Wondering if any of y'all had any experience with snapping turtles in your ponds? Two years ago we stocked our little pond with 200 fingerling catfish, and in those two years I've probably caught 5 catfish total. When we fish for bream I always put out bait for catfish and we never catch anything, we've tried stink bait, chicken livers, worms and crickets, the ones we have caught were on worms. Can't figure out what has happened to them. No dead ones floating, no sign of trespassers and no sightings of otters. There has always been a good sized snapping turtle in the pond but I thought it was cool to look at so I never messed with it. Actually I have seen two. One would come up when we would feed the fish and we have accidentally caught it while trying to catch catfish, so I was wondering how bad those turtles work on catfish, I've looked on line and some biologists say they eat weeds and stuff primarily but will eat other stuff, some people say they eat ducks ,fish and anything they can get ahold of. Kinda makes sense to me while the turtle lies on bottom with his mouth open and wiggles that nasty worm thing on it's tongue that he could easily sit there and just eat up some fish, but not 200 ofem, I wouldn't think, so just wondering if anybody has had any experience with these turtles in their ponds.


----------



## BananaTom (Feb 16, 2008)




----------



## CatHunter (Dec 31, 2008)

They aren't too bad. Probably good for the pond to have a few.


----------



## Wugitus (Oct 16, 2008)

*pond rodents*

all turtles are bad on fish, snappers and soft shell by far the worse..get rid of them....


----------



## CurDog (Nov 14, 2010)

Loggerheads and soft-shells can devastate a pond.
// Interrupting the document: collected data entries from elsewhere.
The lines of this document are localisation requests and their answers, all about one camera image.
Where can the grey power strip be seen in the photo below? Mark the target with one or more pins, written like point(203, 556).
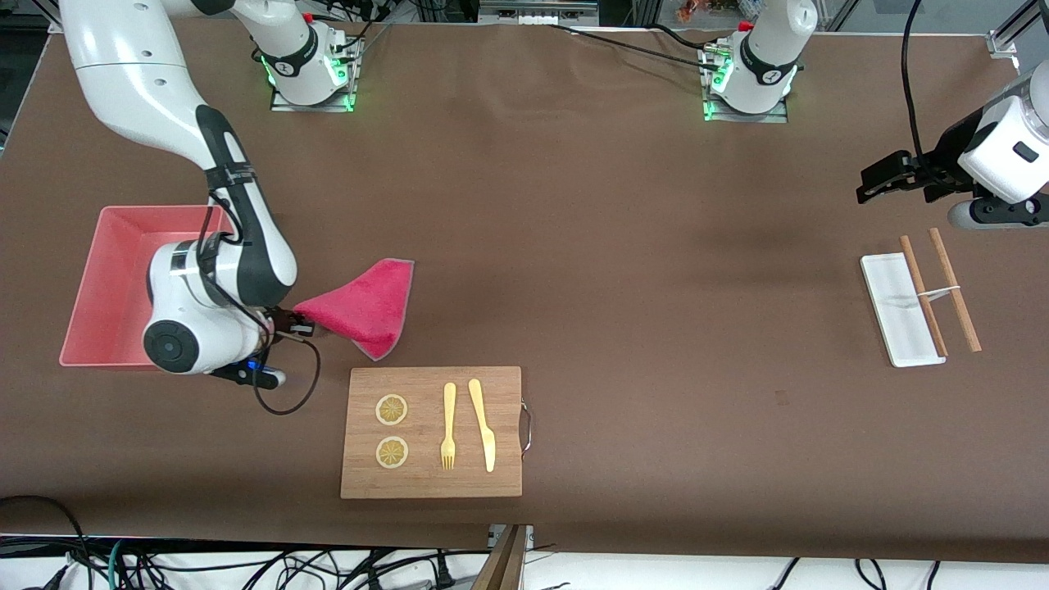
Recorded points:
point(537, 10)

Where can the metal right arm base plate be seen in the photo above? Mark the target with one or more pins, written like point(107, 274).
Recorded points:
point(311, 105)

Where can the white rectangular tray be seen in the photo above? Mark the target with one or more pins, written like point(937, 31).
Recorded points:
point(889, 303)

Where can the aluminium frame profile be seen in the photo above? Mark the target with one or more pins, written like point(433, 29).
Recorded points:
point(64, 16)
point(1016, 33)

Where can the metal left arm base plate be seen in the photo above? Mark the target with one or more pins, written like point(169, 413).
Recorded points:
point(742, 115)

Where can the pink plastic bin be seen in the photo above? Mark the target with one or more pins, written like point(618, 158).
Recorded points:
point(106, 287)

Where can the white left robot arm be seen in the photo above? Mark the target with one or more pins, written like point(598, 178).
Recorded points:
point(770, 41)

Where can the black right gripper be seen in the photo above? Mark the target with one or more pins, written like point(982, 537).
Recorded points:
point(283, 320)

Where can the brown wooden beam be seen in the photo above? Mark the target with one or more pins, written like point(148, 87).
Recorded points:
point(504, 565)

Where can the lemon slice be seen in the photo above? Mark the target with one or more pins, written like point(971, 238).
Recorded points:
point(392, 453)
point(391, 410)

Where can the brown wooden stick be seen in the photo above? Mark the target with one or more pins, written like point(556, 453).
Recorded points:
point(955, 291)
point(922, 295)

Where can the yellow plastic fork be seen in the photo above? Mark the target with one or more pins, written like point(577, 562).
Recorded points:
point(448, 426)

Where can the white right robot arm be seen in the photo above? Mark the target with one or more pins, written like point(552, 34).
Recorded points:
point(131, 74)

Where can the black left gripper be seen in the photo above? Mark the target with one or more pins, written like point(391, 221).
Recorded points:
point(942, 164)

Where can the wooden cutting board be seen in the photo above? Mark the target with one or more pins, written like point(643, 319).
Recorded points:
point(430, 434)

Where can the pink fluffy cloth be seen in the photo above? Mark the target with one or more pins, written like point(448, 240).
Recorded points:
point(369, 307)

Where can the yellow plastic knife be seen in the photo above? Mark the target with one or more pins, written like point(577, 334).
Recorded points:
point(483, 426)

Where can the white rubber band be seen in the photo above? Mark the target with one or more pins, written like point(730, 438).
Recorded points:
point(938, 290)
Put out some jugs and catch them all. They're good eating too, especially soft-shells. 
Also, when you put the fingerlings in, did you feed them regularly, or was there an ample supply of food (baby bream,minnows,frogs) in the pond for them to eat? If not, they may have perished at that early age. Try using some shiners at dusk-dark, early night or early morning while they are actively feeding. If you still don't catch any, you may consider adding some more and add some small brim so they'll have something to eat. We use deer feeders in the ponds, set-up on the docks, filled with floating catfish food, timers set at 6am and 7pm. They sell fish feeders that are the same as deer feeders, they have a shield near the spinner to keep food from being dispensed onto the deck. But a piece of "flashing" does the same thing on a deer feeder. g/l


----------



## Try'n Hard (Oct 23, 2008)

I say he ain't eating much - I think they have a pretty slow metabolism and don't have to eat much. Loggerheads and soft shells are another issue


----------



## FishinSpot (Oct 16, 2007)

I've got a couple big snapping turtles, gators, catfish, bass, brim, and bluegill, and assorted other small fish. I haven't had any issues catching any of the fish. I've caught the snappers a few times and they are fairly large.


----------